Leave the pictures out and print every record below exactly as it stands.

○ ○ ○ ○ ○ ○ ○

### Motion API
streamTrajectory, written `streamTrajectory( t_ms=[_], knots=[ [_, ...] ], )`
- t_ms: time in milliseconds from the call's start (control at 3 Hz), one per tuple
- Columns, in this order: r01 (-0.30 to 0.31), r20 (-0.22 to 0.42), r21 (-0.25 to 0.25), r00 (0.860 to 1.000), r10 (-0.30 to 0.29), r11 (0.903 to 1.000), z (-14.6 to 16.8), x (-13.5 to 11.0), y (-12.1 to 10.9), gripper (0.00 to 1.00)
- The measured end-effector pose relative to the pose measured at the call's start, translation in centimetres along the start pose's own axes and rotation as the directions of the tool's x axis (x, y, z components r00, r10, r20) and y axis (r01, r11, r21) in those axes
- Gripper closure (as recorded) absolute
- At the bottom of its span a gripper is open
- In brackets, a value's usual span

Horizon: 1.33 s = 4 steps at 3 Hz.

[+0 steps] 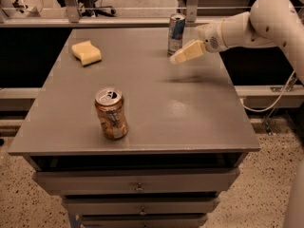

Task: Knock redbull can over

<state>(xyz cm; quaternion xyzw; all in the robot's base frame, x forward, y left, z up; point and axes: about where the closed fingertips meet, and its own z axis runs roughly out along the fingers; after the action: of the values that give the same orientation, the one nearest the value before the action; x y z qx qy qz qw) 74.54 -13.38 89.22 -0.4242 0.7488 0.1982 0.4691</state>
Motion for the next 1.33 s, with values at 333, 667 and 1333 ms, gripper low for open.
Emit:
streamTrajectory(
  t_ms=[333,667,1333],
  knots=[
    [-0.018,0.1,-0.081,0.995,0.026,0.9965,2.9,-2.6,0.8,0.0],
    [-0.022,0.186,-0.164,0.981,0.053,0.9861,4.6,-4.7,1.8,0.0],
    [0.039,0.306,-0.282,0.951,0.052,0.9586,2.3,-8.2,5.1,0.0]
  ],
)
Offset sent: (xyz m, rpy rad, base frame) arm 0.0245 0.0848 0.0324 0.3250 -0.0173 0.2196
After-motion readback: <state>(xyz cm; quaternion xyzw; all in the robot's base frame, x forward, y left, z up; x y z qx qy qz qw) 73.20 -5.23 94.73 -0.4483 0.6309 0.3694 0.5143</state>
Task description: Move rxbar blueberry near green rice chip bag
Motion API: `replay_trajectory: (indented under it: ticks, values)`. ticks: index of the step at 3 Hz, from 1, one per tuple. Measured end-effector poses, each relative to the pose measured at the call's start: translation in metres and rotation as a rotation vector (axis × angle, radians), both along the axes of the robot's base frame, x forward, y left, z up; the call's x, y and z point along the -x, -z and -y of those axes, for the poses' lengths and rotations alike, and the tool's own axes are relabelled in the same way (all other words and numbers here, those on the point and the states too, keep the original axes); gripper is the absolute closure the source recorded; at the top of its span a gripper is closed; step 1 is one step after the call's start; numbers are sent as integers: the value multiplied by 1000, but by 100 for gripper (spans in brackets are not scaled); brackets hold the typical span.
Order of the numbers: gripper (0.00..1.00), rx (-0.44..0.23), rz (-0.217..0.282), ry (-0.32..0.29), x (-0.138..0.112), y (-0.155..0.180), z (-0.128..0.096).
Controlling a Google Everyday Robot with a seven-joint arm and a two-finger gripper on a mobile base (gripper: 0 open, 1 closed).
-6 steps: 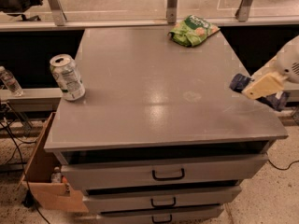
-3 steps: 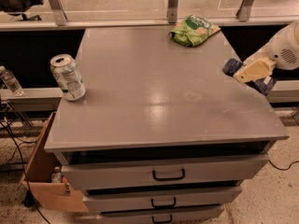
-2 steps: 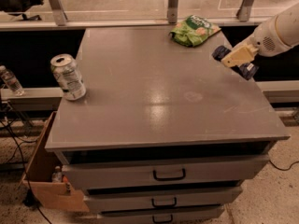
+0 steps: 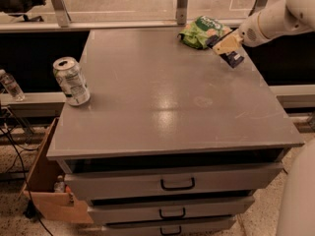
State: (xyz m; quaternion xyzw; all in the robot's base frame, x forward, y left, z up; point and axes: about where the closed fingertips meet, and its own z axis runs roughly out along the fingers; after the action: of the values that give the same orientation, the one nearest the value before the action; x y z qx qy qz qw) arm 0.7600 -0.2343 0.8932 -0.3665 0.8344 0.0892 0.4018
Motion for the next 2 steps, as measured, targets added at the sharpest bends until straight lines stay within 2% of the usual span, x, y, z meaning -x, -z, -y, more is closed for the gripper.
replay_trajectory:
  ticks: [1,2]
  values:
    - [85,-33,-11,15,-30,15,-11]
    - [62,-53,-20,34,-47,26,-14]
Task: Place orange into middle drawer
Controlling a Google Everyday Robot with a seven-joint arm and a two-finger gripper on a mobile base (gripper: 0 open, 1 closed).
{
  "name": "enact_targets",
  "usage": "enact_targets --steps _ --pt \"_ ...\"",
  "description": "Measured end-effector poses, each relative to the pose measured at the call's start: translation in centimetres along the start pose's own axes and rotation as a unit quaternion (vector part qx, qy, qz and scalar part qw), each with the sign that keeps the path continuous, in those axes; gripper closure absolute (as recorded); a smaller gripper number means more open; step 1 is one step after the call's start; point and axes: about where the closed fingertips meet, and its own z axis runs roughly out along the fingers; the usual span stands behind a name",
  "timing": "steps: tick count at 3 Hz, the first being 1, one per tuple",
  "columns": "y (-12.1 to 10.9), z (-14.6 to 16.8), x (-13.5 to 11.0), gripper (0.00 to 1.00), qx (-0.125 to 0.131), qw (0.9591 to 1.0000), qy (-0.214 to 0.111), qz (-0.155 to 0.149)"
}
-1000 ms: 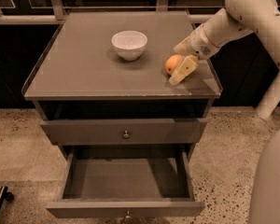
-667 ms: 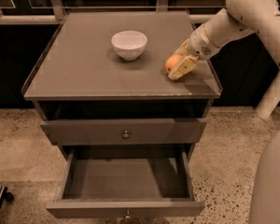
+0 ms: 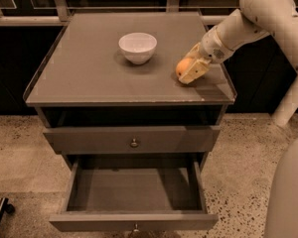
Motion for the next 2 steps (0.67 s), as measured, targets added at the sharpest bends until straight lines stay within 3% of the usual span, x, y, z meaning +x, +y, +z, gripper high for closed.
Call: enact_targets --steps 1,2 --pt "0.0 0.0 0.0 1.00 0.000 1.0000 0.000 0.000" --pt "1.9 -0.3 0.4 1.00 -0.001 1.0000 -0.002 0.006"
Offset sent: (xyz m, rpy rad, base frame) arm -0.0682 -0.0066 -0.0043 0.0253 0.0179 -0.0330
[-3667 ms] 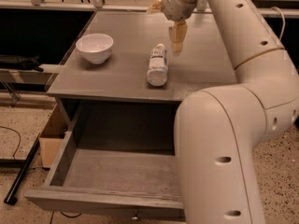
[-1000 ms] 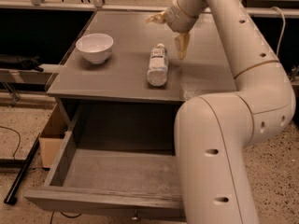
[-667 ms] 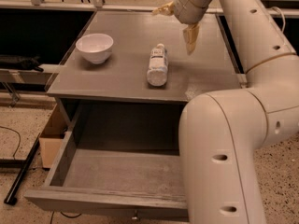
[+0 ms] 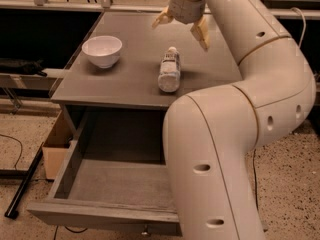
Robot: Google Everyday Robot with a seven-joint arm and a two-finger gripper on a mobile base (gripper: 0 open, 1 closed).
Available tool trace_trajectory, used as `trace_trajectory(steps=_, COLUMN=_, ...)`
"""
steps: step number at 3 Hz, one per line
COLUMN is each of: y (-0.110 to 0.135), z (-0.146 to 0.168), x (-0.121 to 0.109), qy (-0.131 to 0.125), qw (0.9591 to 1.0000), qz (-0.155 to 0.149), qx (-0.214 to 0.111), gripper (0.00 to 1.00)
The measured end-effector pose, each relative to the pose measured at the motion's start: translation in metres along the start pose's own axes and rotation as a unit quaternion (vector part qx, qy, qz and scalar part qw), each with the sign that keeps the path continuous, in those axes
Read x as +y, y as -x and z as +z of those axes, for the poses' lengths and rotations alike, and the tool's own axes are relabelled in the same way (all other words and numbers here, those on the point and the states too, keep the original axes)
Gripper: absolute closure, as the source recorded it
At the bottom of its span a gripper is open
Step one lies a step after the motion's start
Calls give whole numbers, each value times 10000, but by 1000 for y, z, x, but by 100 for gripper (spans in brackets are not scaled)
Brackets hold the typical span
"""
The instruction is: Place blue plastic bottle into top drawer
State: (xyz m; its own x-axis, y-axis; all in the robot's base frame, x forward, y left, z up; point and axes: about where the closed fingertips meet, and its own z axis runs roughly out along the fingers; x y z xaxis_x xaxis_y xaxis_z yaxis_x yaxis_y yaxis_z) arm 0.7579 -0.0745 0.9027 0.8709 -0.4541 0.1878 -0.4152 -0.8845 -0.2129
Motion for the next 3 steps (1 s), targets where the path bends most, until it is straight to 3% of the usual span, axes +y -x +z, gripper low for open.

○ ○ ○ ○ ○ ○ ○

(WRITTEN RESPONSE)
### Motion API
streamTrajectory, written `streamTrajectory( t_ms=[_], knots=[ [_, ...] ], )`
- t_ms: time in milliseconds from the call's start (control at 3 Hz), one per tuple
- Columns, in this order: r01 (-0.30 to 0.31), r20 (-0.22 to 0.42), r21 (-0.25 to 0.25), r00 (0.860 to 1.000), r10 (-0.30 to 0.29), r11 (0.903 to 1.000), z (-14.6 to 16.8), x (-13.5 to 11.0), y (-12.1 to 10.9), gripper (0.00 to 1.00)
- The measured end-effector pose relative to the pose measured at the call's start, translation in centimetres along the start pose's own axes and rotation as the directions of the tool's x axis (x, y, z components r00, r10, r20) and y axis (r01, r11, r21) in those axes
- Gripper closure (as recorded) absolute
- At the bottom of its span a gripper is open
- In brackets, a value's usual span

Horizon: 1.33 s = 4 steps at 3 Hz.

[+0 steps] 

Task: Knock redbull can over

<state>(xyz cm; quaternion xyzw; all in the robot's base frame, x forward, y left, z up; point and axes: about where the closed fingertips meet, and its own z axis runs roughly out along the fingers; after the action: of the values that give the same orientation, the one nearest the value before the action; x y z qx qy qz qw) 74.54 -13.38 89.22 -0.4242 0.7488 0.1982 0.4691</state>
Motion for the next 1.33 s, with values at 333, 667 and 1333 ms, gripper low for open.
Emit:
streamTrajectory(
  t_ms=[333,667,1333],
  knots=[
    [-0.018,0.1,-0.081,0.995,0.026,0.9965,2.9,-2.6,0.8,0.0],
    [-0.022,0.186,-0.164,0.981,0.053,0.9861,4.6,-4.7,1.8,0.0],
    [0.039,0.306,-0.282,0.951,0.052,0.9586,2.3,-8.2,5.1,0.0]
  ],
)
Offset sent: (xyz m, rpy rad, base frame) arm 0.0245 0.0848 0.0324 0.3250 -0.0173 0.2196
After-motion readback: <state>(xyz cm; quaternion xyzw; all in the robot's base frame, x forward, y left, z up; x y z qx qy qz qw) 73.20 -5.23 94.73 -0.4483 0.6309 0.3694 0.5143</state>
Task description: Move rxbar blueberry near green rice chip bag
Motion API: `replay_trajectory: (indented under it: ticks, values)`. ticks: index of the step at 3 Hz, from 1, one per tuple. Measured end-effector poses, each relative to the pose measured at the call's start: translation in metres and rotation as a rotation vector (axis × angle, radians), both along the axes of the robot's base frame, x forward, y left, z up; the call's x, y and z point along the -x, -z and -y of those axes, for the poses' lengths and rotations alike, and the tool's own axes are relabelled in the same way (all other words and numbers here, those on the point and the states too, keep the original axes); gripper is the absolute closure the source recorded; at the top of its span a gripper is closed; step 1 is one step after the call's start; numbers are sent as integers: the value multiplied by 1000, but by 100 for gripper (spans in brackets are not scaled); brackets hold the typical span.
Order of the numbers: gripper (0.00..1.00), rx (-0.44..0.23), rz (-0.217..0.282), ry (-0.32..0.29), x (-0.138..0.112), y (-0.155..0.180), z (-0.128..0.096).
Controlling a Google Everyday Robot with a seven-joint arm and a two-finger gripper on a mobile base (gripper: 0 open, 1 closed).
-6 steps: 
-3 steps: 
-2 steps: 
+0 steps: 
State: (xyz m; quaternion xyzw; all in the robot's base frame, x forward, y left, z up; point and axes: about where the closed fingertips meet, and its own z axis runs roughly out along the fingers; after the action: of the values that give the same orientation, the one nearest the value before the action; x y z qx qy qz qw) arm 0.7600 -0.2343 0.8932 -0.3665 0.8344 0.0892 0.4018
Motion for the next 2 steps, as measured, targets added at the sharpest bends until straight lines stay within 2% of the usual span, x, y, z meaning -x, -z, -y, more is closed for the gripper.
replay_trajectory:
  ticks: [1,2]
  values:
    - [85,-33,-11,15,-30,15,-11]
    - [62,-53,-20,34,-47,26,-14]
Task: Place orange into middle drawer
Controlling a Google Everyday Robot with a seven-joint arm and a two-finger gripper on a mobile base (gripper: 0 open, 1 closed).
{
  "name": "enact_targets",
  "usage": "enact_targets --steps _ --pt \"_ ...\"",
  "description": "Measured end-effector poses, each relative to the pose measured at the call's start: translation in centimetres along the start pose's own axes and rotation as a unit quaternion (vector part qx, qy, qz and scalar part qw), each with the sign that keeps the path continuous, in those axes; gripper closure absolute (as recorded); a smaller gripper number means more open; step 1 is one step after the call's start; point and axes: about where the closed fingertips meet, and its own z axis runs roughly out along the fingers; the usual span stands behind a name",
  "timing": "steps: tick count at 3 Hz, the first being 1, one per tuple",
  "columns": "y (-12.1 to 10.9), z (-14.6 to 16.8), x (-13.5 to 11.0), gripper (0.00 to 1.00), qx (-0.125 to 0.131), qw (0.9591 to 1.0000), qy (-0.214 to 0.111), qz (-0.155 to 0.149)"
}
-1000 ms: 
-667 ms: 
+0 ms: 
Motion for the next 2 steps (0.67 s), as measured, targets added at the sharpest bends until straight lines stay within 3% of the usual span, x, y, z meaning +x, +y, +z, gripper high for closed.
Call: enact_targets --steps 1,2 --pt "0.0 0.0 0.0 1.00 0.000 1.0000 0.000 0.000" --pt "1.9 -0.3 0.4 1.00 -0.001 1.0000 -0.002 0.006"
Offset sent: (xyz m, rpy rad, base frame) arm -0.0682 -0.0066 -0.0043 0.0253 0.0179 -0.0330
[-3667 ms] 
[-1000 ms] 
[-667 ms] 
[+0 ms] 
Robot: Google Everyday Robot with a seven-joint arm and a two-finger gripper on a mobile base (gripper: 0 open, 1 closed).
Available tool trace_trajectory, used as `trace_trajectory(steps=_, COLUMN=_, ...)`
"""
steps: step number at 3 Hz, one per line
COLUMN is each of: y (-0.110 to 0.135), z (-0.146 to 0.168), x (-0.121 to 0.109), qy (-0.131 to 0.125), qw (0.9591 to 1.0000), qz (-0.155 to 0.149), qx (-0.214 to 0.111), gripper (0.00 to 1.00)
The measured end-effector pose, each relative to the pose measured at the motion's start: translation in metres along the start pose's own axes and rotation as a unit quaternion (vector part qx, qy, qz and scalar part qw), each with the sign that keeps the path continuous, in those axes
Read x as +y, y as -x and z as +z of those axes, for the poses' lengths and rotations alike, and the tool's own axes are relabelled in the same way (all other words and numbers here, those on the point and the states too, keep the original axes)
Gripper: absolute closure, as the source recorded it
At the bottom of its span a gripper is open
Step one lies a step after the motion's start
Calls give whole numbers, each value times 10000, but by 1000 for y, z, x, but by 100 for gripper (spans in brackets are not scaled)
Brackets hold the typical span
"""
The instruction is: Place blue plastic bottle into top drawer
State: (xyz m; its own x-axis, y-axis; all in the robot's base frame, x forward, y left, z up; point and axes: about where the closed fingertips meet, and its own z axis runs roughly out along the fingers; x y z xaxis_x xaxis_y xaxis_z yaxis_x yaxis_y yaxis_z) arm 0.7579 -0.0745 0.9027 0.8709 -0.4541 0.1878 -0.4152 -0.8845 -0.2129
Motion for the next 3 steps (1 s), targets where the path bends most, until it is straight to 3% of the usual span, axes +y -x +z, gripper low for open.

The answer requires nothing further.